*WHAT THE EXERCISE ASKS:* Of the entries that follow, how many lines hold the word "which"? Reply with the number only.

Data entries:
┄┄┄┄┄┄┄┄┄┄┄┄┄┄┄┄┄┄┄┄

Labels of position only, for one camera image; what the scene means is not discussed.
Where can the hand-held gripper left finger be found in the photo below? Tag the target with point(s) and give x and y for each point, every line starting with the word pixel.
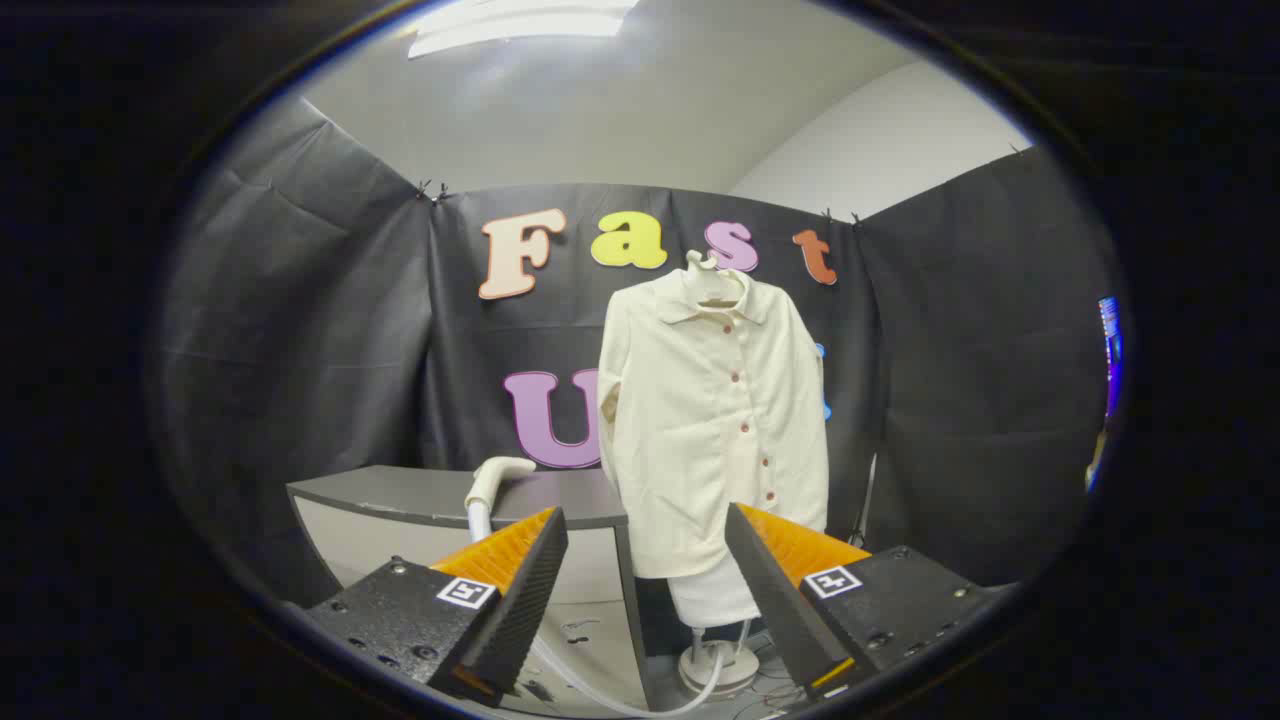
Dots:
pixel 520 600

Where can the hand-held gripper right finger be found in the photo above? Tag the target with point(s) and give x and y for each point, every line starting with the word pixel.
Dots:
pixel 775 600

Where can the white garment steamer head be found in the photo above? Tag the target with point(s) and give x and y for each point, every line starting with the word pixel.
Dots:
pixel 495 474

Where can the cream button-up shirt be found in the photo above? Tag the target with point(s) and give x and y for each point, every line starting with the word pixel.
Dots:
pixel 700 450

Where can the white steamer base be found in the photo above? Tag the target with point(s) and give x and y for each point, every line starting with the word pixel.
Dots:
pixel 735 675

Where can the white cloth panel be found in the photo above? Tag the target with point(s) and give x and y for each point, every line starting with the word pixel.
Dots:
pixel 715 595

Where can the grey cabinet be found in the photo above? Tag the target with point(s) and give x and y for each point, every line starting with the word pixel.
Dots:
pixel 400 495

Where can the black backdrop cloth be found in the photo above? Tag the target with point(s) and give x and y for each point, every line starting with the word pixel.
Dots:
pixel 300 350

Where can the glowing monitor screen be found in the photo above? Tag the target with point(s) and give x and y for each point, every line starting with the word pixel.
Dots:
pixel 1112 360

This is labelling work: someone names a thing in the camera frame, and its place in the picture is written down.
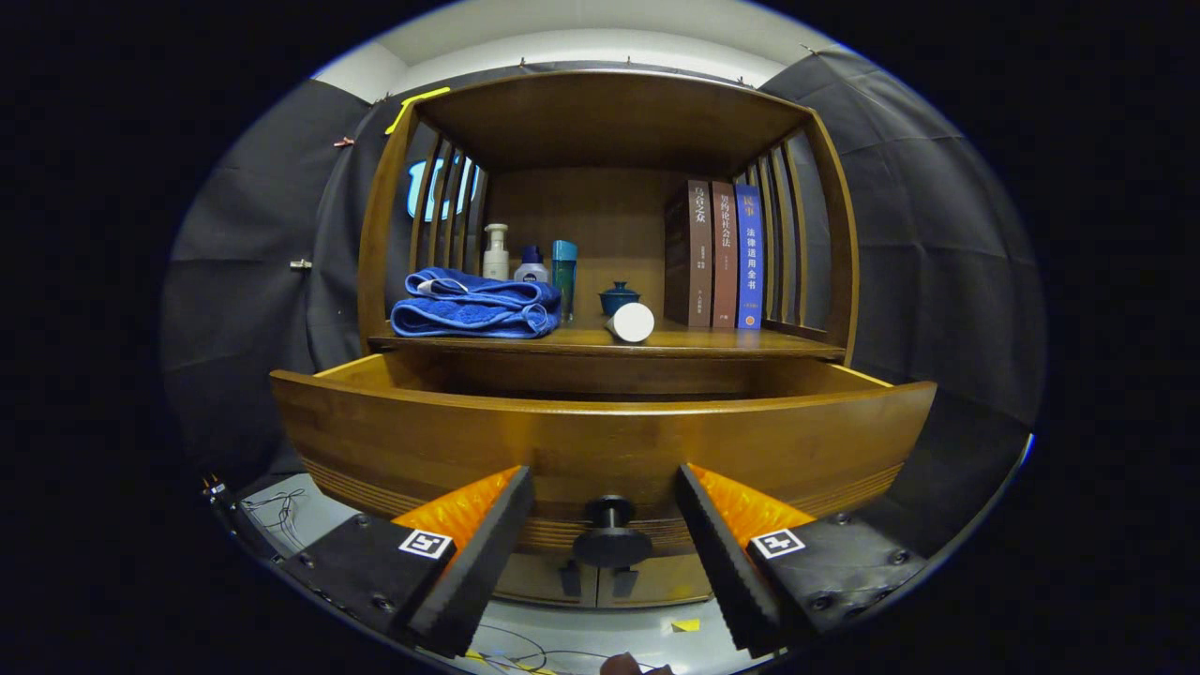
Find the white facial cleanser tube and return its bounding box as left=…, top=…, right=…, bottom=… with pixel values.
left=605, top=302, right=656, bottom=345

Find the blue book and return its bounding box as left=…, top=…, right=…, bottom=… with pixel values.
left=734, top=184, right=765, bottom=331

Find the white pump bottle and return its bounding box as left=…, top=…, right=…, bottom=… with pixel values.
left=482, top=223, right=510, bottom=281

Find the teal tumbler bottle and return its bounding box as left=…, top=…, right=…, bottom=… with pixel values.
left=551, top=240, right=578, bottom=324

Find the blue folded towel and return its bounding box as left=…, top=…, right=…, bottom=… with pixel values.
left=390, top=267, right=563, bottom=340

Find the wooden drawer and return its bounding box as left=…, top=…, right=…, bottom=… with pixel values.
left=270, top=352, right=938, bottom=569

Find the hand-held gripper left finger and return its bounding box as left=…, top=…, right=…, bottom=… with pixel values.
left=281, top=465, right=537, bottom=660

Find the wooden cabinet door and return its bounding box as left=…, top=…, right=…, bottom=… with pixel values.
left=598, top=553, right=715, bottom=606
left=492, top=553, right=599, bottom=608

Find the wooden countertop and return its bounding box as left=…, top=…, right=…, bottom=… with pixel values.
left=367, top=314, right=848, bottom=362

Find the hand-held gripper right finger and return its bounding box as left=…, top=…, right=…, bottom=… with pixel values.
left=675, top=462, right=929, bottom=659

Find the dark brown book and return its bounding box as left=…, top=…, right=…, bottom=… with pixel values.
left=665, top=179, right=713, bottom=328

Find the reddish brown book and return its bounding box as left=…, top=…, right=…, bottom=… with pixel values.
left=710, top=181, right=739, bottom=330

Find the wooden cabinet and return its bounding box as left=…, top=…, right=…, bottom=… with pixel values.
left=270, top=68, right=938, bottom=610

┄┄┄┄┄┄┄┄┄┄┄┄┄┄┄┄┄┄┄┄

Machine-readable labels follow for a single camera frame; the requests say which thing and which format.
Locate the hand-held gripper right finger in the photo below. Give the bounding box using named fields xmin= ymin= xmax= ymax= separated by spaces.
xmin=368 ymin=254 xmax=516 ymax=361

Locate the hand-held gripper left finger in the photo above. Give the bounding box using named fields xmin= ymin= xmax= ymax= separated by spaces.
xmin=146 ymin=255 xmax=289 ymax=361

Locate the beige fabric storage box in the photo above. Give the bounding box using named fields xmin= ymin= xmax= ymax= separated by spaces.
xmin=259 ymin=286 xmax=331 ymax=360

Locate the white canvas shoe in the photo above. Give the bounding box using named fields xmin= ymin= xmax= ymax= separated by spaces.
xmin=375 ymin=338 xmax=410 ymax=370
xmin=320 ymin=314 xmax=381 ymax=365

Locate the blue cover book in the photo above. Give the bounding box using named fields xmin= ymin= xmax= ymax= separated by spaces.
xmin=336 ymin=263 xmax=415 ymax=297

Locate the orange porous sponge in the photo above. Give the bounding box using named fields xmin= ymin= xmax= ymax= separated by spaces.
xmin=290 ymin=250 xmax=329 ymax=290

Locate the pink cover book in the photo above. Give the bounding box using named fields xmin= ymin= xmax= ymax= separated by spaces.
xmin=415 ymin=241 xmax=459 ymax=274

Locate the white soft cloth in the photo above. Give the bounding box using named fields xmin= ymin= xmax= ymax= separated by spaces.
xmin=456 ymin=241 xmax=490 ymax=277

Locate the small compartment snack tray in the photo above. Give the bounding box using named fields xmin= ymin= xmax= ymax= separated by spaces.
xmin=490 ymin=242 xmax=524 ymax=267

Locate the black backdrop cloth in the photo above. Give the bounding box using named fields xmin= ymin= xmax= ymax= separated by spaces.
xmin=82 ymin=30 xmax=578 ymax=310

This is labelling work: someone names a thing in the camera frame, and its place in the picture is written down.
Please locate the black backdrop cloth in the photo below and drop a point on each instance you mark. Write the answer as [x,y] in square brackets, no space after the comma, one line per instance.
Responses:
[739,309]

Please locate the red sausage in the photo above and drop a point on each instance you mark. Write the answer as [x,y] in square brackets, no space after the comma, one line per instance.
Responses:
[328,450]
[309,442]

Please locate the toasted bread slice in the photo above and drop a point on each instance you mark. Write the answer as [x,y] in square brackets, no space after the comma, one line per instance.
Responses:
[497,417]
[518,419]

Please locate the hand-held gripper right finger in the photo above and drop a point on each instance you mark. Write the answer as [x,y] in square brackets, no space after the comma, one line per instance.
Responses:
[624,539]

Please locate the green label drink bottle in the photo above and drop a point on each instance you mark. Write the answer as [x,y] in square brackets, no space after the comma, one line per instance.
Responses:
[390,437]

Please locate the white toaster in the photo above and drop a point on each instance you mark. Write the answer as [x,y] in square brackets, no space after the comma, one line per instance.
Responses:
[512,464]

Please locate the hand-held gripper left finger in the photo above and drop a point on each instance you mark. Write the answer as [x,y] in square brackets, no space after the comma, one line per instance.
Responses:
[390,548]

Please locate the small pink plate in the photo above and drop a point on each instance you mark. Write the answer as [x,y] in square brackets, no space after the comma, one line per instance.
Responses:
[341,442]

┄┄┄┄┄┄┄┄┄┄┄┄┄┄┄┄┄┄┄┄

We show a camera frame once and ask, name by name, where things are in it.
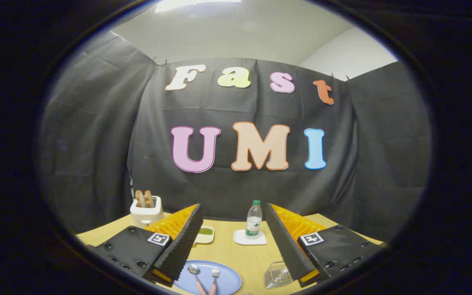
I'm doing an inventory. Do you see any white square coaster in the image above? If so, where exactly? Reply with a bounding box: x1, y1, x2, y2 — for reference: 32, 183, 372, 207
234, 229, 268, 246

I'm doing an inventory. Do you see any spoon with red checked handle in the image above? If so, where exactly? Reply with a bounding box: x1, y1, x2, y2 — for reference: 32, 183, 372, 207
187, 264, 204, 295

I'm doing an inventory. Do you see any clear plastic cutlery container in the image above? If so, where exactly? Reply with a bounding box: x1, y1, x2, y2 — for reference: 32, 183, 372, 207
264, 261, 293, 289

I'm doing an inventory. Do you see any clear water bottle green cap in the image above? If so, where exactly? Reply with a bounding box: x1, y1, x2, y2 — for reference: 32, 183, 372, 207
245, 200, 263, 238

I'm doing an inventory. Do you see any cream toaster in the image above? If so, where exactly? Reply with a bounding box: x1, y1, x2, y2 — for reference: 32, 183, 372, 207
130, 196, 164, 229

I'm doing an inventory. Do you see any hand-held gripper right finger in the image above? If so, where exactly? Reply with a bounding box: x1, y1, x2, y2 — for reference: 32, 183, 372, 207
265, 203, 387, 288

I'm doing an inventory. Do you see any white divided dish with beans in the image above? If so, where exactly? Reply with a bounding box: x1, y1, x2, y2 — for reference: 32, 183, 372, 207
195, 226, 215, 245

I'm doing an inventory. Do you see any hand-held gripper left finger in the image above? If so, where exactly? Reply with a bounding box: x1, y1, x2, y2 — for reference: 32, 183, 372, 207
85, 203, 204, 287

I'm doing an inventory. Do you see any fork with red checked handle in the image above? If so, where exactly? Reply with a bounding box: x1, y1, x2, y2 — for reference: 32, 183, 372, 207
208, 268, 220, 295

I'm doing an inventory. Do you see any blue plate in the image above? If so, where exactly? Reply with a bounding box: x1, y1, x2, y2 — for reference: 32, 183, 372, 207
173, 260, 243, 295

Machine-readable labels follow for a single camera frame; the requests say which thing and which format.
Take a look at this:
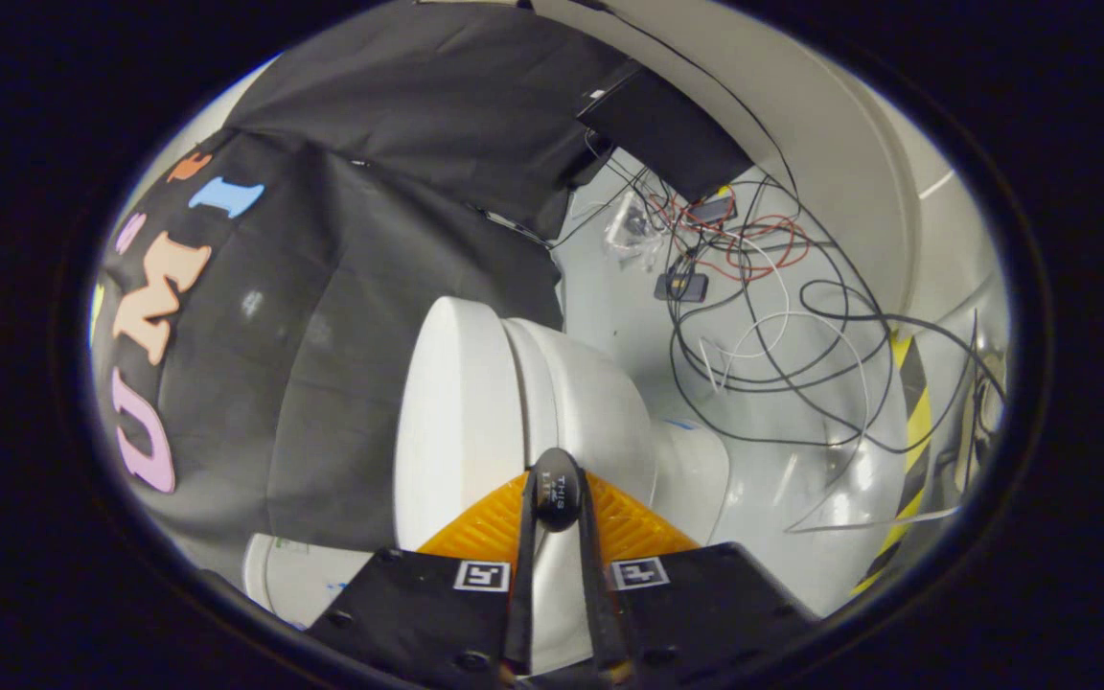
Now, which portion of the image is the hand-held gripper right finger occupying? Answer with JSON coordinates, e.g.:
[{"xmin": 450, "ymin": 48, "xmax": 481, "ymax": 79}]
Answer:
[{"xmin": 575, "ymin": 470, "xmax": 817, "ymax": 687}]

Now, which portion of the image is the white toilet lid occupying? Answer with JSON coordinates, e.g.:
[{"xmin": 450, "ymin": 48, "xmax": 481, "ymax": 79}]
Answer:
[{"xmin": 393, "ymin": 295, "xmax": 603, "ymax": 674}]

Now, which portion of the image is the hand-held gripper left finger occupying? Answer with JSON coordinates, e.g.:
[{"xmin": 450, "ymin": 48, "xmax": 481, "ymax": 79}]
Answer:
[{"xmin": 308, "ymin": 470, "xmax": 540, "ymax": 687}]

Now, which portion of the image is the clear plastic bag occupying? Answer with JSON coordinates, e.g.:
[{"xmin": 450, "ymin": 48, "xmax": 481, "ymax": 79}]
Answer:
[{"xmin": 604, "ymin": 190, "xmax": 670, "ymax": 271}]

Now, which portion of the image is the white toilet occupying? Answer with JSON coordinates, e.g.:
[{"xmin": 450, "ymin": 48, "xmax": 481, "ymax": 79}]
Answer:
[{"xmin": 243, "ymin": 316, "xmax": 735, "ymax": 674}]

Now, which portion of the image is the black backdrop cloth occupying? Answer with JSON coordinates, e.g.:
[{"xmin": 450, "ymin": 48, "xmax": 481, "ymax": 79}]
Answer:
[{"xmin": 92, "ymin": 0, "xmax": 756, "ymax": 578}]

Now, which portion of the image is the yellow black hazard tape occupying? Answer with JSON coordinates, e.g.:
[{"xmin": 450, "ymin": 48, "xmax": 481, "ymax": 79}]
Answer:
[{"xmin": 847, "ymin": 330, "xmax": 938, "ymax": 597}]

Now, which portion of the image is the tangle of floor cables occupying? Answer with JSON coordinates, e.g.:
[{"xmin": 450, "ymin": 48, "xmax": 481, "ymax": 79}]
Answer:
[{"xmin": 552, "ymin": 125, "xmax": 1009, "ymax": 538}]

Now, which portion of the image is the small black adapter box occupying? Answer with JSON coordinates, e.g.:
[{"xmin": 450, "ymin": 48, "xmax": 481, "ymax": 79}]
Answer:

┄┄┄┄┄┄┄┄┄┄┄┄┄┄┄┄┄┄┄┄

*YOUR SOLUTION:* 11